--- REQUIRED ACTION ---
Nothing in the records should change; write them all out exactly.

--- PROVIDED MATERIAL ---
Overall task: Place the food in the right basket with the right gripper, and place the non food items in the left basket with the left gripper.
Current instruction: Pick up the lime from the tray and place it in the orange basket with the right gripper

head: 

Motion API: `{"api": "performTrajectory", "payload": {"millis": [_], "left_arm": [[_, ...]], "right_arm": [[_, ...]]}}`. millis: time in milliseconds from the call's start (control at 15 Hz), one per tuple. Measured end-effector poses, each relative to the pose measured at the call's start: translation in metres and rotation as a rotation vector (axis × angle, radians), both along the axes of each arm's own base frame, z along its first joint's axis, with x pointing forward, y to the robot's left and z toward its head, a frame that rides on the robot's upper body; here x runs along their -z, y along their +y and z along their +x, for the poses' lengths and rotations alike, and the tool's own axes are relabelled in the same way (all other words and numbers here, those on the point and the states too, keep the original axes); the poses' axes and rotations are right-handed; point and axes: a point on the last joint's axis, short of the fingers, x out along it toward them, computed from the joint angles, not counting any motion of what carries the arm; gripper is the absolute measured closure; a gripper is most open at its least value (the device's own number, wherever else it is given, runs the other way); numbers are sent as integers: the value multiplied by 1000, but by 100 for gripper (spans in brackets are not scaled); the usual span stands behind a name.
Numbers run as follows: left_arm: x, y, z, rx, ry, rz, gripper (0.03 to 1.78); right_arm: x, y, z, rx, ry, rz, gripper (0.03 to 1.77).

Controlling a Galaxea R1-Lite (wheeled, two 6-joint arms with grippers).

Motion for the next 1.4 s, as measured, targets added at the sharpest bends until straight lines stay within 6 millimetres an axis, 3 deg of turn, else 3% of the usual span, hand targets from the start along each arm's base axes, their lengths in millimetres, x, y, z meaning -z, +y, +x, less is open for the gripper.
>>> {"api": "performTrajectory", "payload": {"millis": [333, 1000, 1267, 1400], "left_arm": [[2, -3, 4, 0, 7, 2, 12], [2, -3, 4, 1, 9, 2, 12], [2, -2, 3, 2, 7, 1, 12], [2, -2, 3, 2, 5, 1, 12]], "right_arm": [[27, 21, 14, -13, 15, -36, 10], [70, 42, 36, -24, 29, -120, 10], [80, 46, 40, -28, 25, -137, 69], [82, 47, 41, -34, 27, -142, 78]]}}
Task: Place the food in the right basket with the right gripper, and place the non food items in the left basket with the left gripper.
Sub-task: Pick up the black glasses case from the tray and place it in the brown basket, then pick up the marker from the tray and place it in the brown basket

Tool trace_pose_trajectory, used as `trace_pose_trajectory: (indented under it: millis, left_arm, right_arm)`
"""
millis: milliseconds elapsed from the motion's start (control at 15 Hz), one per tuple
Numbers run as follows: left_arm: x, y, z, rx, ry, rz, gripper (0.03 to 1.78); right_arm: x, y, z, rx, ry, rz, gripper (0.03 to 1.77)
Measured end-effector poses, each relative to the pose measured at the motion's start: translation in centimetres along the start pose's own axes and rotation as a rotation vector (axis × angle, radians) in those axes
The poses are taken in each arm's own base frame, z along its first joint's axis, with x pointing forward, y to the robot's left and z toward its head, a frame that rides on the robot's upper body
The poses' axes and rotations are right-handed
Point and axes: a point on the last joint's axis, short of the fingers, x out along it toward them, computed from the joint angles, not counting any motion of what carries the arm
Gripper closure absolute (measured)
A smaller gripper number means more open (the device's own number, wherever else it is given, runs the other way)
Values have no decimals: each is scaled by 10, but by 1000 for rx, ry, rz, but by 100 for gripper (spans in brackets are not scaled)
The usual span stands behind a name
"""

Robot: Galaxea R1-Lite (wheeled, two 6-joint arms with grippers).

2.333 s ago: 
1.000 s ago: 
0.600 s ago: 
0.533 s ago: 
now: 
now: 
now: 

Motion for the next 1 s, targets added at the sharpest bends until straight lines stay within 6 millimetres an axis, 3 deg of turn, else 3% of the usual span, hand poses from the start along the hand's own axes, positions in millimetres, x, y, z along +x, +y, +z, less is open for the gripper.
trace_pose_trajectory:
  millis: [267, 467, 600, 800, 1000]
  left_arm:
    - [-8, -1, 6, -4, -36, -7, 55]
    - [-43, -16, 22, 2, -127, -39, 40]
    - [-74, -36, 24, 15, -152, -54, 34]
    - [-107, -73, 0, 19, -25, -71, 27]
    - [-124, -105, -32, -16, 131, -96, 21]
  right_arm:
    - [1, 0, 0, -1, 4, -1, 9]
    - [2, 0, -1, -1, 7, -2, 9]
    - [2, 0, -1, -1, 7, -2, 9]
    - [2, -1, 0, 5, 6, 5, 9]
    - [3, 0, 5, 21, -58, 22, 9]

--- SOLUTION ---
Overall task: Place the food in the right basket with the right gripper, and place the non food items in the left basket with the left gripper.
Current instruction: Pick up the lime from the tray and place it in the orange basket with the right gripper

head: 

Motion API: `{"api": "performTrajectory", "payload": {"millis": [_], "left_arm": [[_, ...]], "right_arm": [[_, ...]]}}`. millis: time in milliseconds from the call's start (control at 15 Hz), one per tuple. Measured end-effector poses, each relative to the pose measured at the call's start: translation in metres and rotation as a rotation vector (axis × angle, radians), both along the axes of each arm's own base frame, z along its first joint's axis, with x pointing forward, y to the robot's left and z toward its head, a frame that rides on the robot's upper body; here x runs along their -z, y along their +y and z along their +x, for the poses' lengths and rotations alike, and the tool's own axes are relabelled in the same way (all other words and numbers here, those on the point and the states too, keep the original axes); the poses' axes and rotations are right-handed; point and axes: a point on the last joint's axis, short of the fingers, x out along it toward them, computed from the joint angles, not counting any motion of what carries the arm; gripper is the absolute measured closure; a gripper is most open at its least value (the device's own number, wherever else it is given, runs the other way); numbers are sent as integers: the value multiplied by 1000, but by 100 for gripper (spans in brackets are not scaled); the usual span stands behind a name.
Numbers run as follows: left_arm: x, y, z, rx, ry, rz, gripper (0.03 to 1.78); right_arm: x, y, z, rx, ry, rz, gripper (0.03 to 1.77).

Controlling a Galaxea R1-Lite (wheeled, two 6-joint arms with grippers).

Motion for the next 1.4 s, as measured, targets added at the sharpest bends until straight lines stay within 6 millimetres an axis, 3 deg of turn, else 3% of the usual span, hand targets from the start along each arm's base axes, their lengths in millimetres, x, y, z meaning -z, +y, +x, less is open for the gripper.
>>> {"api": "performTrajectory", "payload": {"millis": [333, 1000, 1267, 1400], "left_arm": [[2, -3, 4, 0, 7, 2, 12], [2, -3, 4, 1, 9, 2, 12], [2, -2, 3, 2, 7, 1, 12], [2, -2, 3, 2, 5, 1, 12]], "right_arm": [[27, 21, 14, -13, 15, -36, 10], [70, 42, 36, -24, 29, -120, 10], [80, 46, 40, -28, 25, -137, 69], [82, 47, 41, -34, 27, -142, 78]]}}
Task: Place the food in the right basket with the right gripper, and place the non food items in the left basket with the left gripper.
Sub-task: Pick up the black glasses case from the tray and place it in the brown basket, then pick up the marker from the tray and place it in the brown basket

Tool trace_pose_trajectory, used as `trace_pose_trajectory: (indented under it: millis, left_arm, right_arm)`
"""
millis: milliseconds elapsed from the motion's start (control at 15 Hz), one per tuple
Numbers run as follows: left_arm: x, y, z, rx, ry, rz, gripper (0.03 to 1.78); right_arm: x, y, z, rx, ry, rz, gripper (0.03 to 1.77)
Measured end-effector poses, each relative to the pose measured at the motion's start: translation in centimetres along the start pose's own axes and rotation as a rotation vector (axis × angle, radians) in those axes
The poses are taken in each arm's own base frame, z along its first joint's axis, with x pointing forward, y to the robot's left and z toward its head, a frame that rides on the robot's upper body
The poses' axes and rotations are right-handed
Point and axes: a point on the last joint's axis, short of the fingers, x out along it toward them, computed from the joint angles, not counting any motion of what carries the arm
Gripper closure absolute (measured)
A smaller gripper number means more open (the device's own number, wherever else it is given, runs the other way)
Values have no decimals: each is scaled by 10, but by 1000 for rx, ry, rz, but by 100 for gripper (spans in brackets are not scaled)
The usual span stands behind a name
"""

Robot: Galaxea R1-Lite (wheeled, two 6-joint arms with grippers).

2.333 s ago: 
1.000 s ago: 
0.600 s ago: 
0.533 s ago: 
now: 
now: 
now: 

Motion for the next 1 s, targets added at the sharpest bends until straight lines stay within 6 millimetres an axis, 3 deg of turn, else 3% of the usual span, hand poses from the start along the hand's own axes, positions in millimetres, x, y, z along +x, +y, +z, less is open for the gripper.
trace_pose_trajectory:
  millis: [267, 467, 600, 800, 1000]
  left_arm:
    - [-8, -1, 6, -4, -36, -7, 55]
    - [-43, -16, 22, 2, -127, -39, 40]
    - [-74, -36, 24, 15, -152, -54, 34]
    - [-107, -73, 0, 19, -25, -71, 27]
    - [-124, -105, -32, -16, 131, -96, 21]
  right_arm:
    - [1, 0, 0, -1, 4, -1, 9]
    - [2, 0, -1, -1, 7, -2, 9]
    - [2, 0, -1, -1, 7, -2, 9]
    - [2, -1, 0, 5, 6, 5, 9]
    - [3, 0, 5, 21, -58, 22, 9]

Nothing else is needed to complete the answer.